Effect size measures the magnitude or practical significance of a relationship or difference, independent of sample size. While p-values tell whether an effect exists (statistical significance), effect sizes tell how large the effect is (practical significance). With large samples, even trivial differences can be statistically significant (p < .05). Effect sizes help interpret whether findings matter in real-world contexts. They enable meta-analysis by standardizing results across studies with different metrics. Report effect sizes with all statistical tests to give readers complete information about your findings' magnitude and importance.

How do I interpret Cohen's d effect size values?

Cohen's d conventions (differences between means in standard deviation units): d = 0.20 is small (subtle difference), d = 0.50 is medium (noticeable difference), d = 0.80 is large (substantial difference). However, these are rough guidelines - interpretation depends on context. In educational interventions, d = 0.20 may be meaningful if affecting thousands of students. In clinical psychology, d = 0.80 may be modest for intensive therapy. Consider practical significance in your field, costs of implementation, and comparison to existing interventions when interpreting effect sizes.
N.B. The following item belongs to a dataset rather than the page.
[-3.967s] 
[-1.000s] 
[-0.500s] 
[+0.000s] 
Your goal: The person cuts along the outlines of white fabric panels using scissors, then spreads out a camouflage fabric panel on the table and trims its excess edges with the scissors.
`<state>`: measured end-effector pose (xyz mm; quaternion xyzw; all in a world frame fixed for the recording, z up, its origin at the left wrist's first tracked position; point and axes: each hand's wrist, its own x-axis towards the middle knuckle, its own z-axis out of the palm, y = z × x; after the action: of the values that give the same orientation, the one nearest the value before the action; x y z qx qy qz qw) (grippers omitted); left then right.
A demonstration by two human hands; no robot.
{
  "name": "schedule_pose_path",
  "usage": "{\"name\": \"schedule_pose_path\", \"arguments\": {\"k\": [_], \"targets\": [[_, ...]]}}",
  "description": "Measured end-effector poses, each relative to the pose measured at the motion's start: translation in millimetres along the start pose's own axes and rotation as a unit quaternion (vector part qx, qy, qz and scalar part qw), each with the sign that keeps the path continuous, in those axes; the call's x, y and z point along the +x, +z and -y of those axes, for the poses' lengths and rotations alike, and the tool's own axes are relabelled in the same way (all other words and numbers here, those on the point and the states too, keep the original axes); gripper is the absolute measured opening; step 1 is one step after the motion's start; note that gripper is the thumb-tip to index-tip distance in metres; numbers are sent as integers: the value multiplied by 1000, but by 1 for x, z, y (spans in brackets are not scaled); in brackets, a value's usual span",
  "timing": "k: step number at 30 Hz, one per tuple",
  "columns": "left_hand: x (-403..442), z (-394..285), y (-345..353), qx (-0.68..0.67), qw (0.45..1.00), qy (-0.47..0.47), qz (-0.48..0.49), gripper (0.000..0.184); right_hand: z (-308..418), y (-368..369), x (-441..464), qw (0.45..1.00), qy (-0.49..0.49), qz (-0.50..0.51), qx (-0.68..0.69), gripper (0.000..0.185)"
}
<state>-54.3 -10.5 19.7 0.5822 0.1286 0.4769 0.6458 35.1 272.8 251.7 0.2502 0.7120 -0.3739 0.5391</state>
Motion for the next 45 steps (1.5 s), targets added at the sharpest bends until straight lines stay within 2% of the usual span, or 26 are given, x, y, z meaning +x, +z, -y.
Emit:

Should I report effect sizes even if my results are not statistically significant?

Yes! Effect sizes should be reported for all analyses, significant or not. Non-significant results with moderate effect sizes suggest inadequate statistical power (sample too small) rather than no effect. Non-significant results with small effect sizes indicate truly minimal effects. Reporting effect sizes for non-significant findings helps prevent publication bias and enables meta-analysts to include your data. It provides more complete information than p-values alone. Always report effect sizes with confidence intervals to show precision of estimates.